A sailor aboard the French aircraft carrier Charles de Gaulle posted a jog on Strava while the ship was at sea. The carrier’s exact GPS coordinates appeared on the public activity map. A nuclear-powered aircraft carrier — one of the most strategically valuable and heavily defended military assets on Earth — had its position broadcast to anyone with a web browser because someone wanted to log their 5K.

Consequence: The French Navy launched an investigation. Eight years after the original heatmap scandal, the same fundamental problem remained completely unsolved. A €3 billion warship, defeated by a free fitness app.

How Fitness Trackers Leak

Four layers of failure, stacked on top of each other.

01

GPS by Default

Fitness apps record your precise GPS coordinates every second. Most users never change the default settings. The app knows exactly where you are, where you go, and how often.

02

Public Profiles

Strava and similar apps default to public or semi-public profiles.
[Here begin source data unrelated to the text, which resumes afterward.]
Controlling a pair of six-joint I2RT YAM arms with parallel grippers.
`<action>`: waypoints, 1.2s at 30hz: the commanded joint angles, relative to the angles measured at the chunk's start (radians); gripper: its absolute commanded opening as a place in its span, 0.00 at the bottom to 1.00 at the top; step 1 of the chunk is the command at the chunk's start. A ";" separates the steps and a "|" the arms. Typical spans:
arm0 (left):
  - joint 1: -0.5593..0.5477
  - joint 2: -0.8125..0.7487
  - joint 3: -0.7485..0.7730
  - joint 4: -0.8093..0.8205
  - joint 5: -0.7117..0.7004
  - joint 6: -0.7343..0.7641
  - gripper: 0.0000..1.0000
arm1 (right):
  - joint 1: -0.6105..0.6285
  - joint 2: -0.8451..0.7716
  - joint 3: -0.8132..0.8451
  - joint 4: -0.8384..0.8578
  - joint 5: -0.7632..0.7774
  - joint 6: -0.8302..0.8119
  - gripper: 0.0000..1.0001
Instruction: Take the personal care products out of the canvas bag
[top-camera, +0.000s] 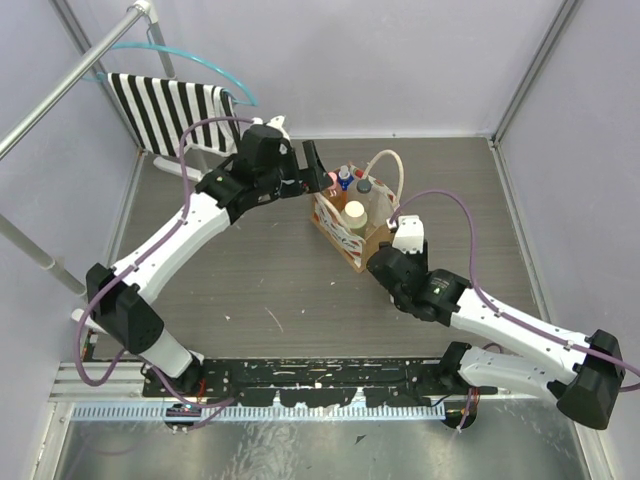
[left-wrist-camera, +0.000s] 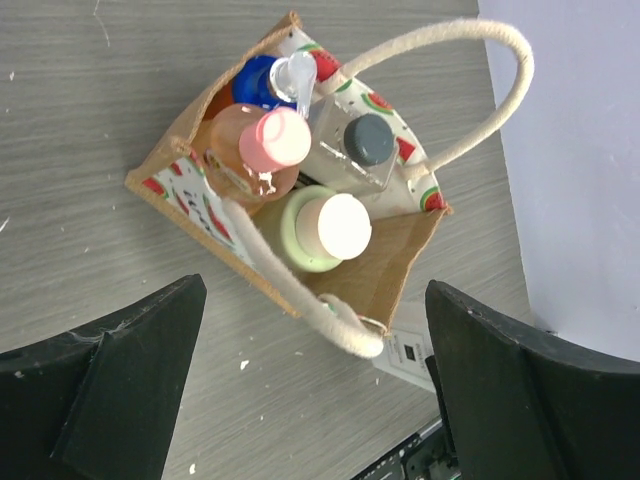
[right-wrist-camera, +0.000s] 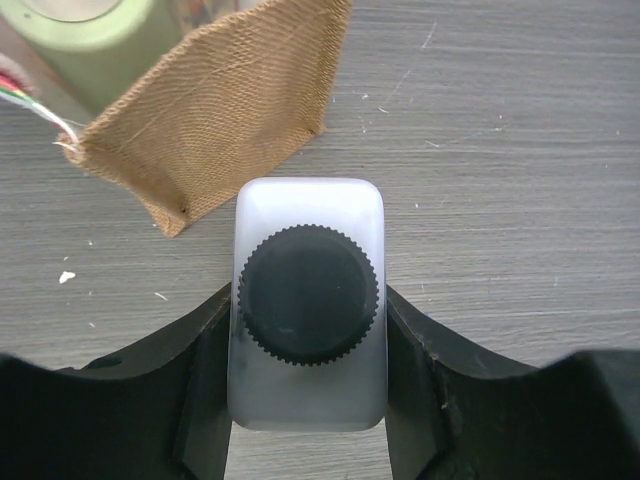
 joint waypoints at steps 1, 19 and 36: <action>-0.014 0.058 0.079 -0.028 -0.015 -0.005 0.99 | -0.025 -0.026 0.001 0.132 0.118 0.091 0.07; -0.020 0.058 0.023 -0.129 0.070 -0.043 0.00 | -0.080 -0.024 -0.112 0.145 0.090 0.153 0.24; -0.020 -0.062 0.019 -0.286 -0.133 0.012 0.00 | 0.043 -0.050 0.106 0.068 0.140 0.043 0.97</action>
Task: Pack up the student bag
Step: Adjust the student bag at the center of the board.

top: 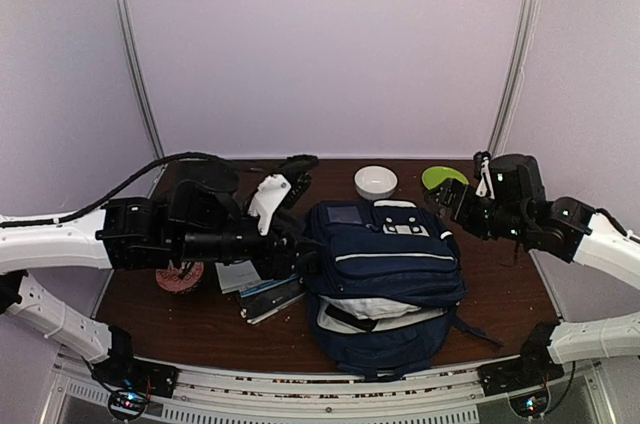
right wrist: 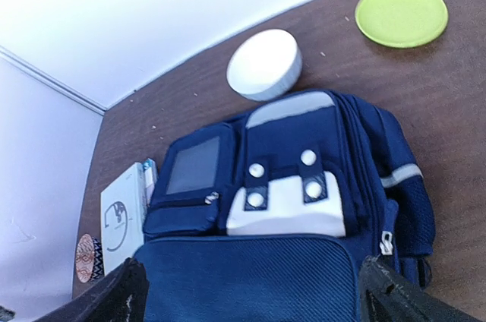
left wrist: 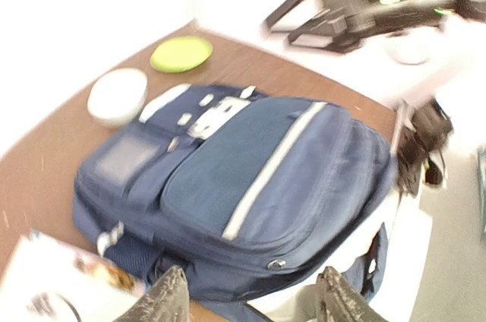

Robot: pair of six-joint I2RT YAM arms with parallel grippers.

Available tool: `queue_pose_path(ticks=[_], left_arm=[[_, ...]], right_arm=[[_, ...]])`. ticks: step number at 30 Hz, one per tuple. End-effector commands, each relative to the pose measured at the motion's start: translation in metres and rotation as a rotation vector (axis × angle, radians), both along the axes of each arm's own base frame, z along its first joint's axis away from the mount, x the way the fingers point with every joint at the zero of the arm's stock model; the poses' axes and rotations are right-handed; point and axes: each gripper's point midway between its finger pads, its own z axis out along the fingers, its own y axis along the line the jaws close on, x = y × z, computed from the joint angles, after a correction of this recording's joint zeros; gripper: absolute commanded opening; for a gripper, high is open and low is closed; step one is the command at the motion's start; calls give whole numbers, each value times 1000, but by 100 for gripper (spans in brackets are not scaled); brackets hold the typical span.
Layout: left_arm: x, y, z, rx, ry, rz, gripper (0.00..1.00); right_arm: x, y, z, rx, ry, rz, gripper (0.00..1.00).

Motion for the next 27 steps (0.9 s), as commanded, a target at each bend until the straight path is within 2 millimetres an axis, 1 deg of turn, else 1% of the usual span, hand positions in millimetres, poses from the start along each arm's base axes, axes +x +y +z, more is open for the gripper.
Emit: queue_pose_path(ticks=[1, 4, 7, 12, 17, 19, 21, 23, 25, 27], left_arm=[[-35, -31, -1, 180, -321, -274, 98], [-43, -60, -17, 292, -389, -366, 98], [-48, -83, -29, 364, -426, -438, 98], [-60, -113, -44, 449, -488, -515, 98], [-75, -130, -58, 478, -514, -593, 98], [-69, -137, -71, 513, -525, -580, 98], [-56, -144, -80, 565, -571, -543, 98], [-39, -151, -86, 614, -608, -491, 98], [-21, -156, -84, 621, -626, -427, 98], [-8, -157, -77, 598, -630, -387, 98]], right_arm=[[-13, -23, -47, 57, 81, -124, 97], [-20, -31, -71, 68, 124, -157, 97], [-25, -34, -86, 81, 151, -174, 97], [-35, -47, -100, 75, 163, -209, 97], [-47, -62, -105, 83, 161, -242, 97], [-52, -68, -111, 90, 171, -262, 97], [-56, -71, -119, 106, 182, -277, 97], [-59, -72, -127, 129, 194, -285, 97], [-60, -71, -131, 145, 201, -287, 97], [-60, -72, -133, 149, 205, -294, 97]])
Your activities, routes, and sometimes your real name and photo are visible to anyone. Even "private" profiles often leak location data through segments and leaderboards.

03

Heatmap Aggregation

Strava’s Global Heatmap aggregates all user activity into a single visualization. In populated areas, individual routes are lost in the noise. In remote or classified locations, a single jogger’s route stands out like a flare in the dark.

04

API Scraping

Fitness platforms expose APIs that allow bulk data extraction. Researchers (and adversaries) can systematically query locations, pull user profiles, and cross-reference identities. What looks like a privacy setting in the app is often a suggestion, not a wall.

Glen's Take

Every military in the world has spent billions on electronic warfare, signal intelligence, and counter-surveillance. Entire careers are dedicated to hiding the location of assets from adversaries. Satellites are repositioned. Radio frequencies are encrypted. Ships run dark across entire oceans.

Then a sailor goes for a jog and broadcasts the aircraft carrier's GPS coordinates to anyone with a browser.

The most expensive military hardware on Earth, defeated by a free fitness app and the human desire to track a 5K.

Protect Your Own OPSEC

Privacy-focused gear for people who'd rather not broadcast their location.

Frequently Asked Questions

Has Strava fixed the military base exposure problem?

Not fundamentally. Strava has added privacy zones, updated default settings, and allowed users to opt out of the heatmap. But the core issue remains: GPS-enabled fitness apps collect precise location data by design, and users — including military personnel — consistently fail to configure privacy settings. The 2026 aircraft carrier incident, eight years after the original scandal, proves the problem is unsolved.

Can the military just ban fitness trackers?

Several militaries have tried. The US DoD banned GPS-enabled devices in operational areas after the 2018 heatmap incident. But enforcement is inconsistent, personal phones still have GPS, and many service members use fitness apps during off-duty hours at or near bases. The ban reduces risk but doesn’t eliminate it — as every subsequent incident has proven.

Is Strava the only fitness app with this problem?

No. Polar Flow, Garmin Connect, Apple Health, Google Fit, and virtually every GPS-enabled fitness platform has the same fundamental vulnerability. Strava gets the most attention because of its massive user base and the heatmap feature, but the underlying issue — apps that record and share precise GPS data — is industry-wide.